Bem, passei a refletir sobre
os vitoriosos e os derrotados, lembrando-me
de um conselho reiterado nos concursos e vestibulares, conclamando aos
que passaram (ganhadores) não fizessem grandes festejos no local do resultado
afixado, para não humilhar os, já infelizes, que não obtiveram sucesso.

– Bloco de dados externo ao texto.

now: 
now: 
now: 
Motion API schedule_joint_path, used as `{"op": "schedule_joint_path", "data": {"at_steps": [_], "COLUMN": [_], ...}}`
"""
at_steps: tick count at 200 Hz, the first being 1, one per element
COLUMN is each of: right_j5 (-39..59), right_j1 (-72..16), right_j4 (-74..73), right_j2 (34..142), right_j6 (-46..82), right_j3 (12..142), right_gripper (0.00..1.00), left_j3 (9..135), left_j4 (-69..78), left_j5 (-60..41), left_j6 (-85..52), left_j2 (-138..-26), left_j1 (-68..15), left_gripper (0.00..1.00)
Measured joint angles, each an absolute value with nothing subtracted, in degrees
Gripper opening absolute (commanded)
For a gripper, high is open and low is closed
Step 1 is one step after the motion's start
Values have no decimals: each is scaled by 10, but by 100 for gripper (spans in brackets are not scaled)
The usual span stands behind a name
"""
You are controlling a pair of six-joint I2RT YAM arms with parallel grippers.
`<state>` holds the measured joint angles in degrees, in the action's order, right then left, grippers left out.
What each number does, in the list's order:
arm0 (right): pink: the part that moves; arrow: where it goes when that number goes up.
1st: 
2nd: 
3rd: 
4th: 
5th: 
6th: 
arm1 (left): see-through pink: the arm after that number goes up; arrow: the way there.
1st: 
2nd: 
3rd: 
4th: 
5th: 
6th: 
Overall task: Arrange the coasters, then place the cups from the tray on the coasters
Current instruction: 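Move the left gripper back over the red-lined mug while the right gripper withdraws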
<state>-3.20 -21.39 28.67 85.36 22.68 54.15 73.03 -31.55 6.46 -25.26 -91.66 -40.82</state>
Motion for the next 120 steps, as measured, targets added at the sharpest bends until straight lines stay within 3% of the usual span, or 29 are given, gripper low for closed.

Levo este observação para o
estádio de futebol. Em se tratando de um
esporte, e esporte para mim é PRIMEIRO competir e SEGUNDO vencer, me deixa
pasma a atitude do público, que me lembrou povos primitivos, próximos ao reino
dos irracionais.
Competir é o mais
importante. Competir com oponentes bem preparados é importante. Saber competir sem uso da violência em campo
é saber usar o esporte. Ganhar ou perder é uma consequência de atuações
coletivas e sorte (sim, sorte). Sorte, e
pois se trata de um jogo em que as cartas não estão marcadas, e o resultado só
sai no apito final.
Perder um jogo na Copa do
Mundo de Futebol já é muito triste. Perder um jogo na Copa do Mundo de futebol
na qualidade de equipe detentora do troféu de campeã anterior é humilhante. Perder num jogo da Copa do Mundo de Futebol em
que se é eliminado do torneio, sendo a equipe campeão anterior, é mais do que
humilhante. É arrasador. Verdadeira catástrofe. Desnecessária a verbalização
popular para tanto.
Fico, portanto pensando no
que levou esta turba presente ao estádio a tornar torturante a humilhação
espanhola. O que está contido no peito destes
indivíduos que se voltam contra um já alquebrado time. Contra quem afinal estes indivíduos
gritaram? O que tanto oprime estes
sujeitos?
Cai sobre mim uma chuva de
respostas que ainda preciso digerir.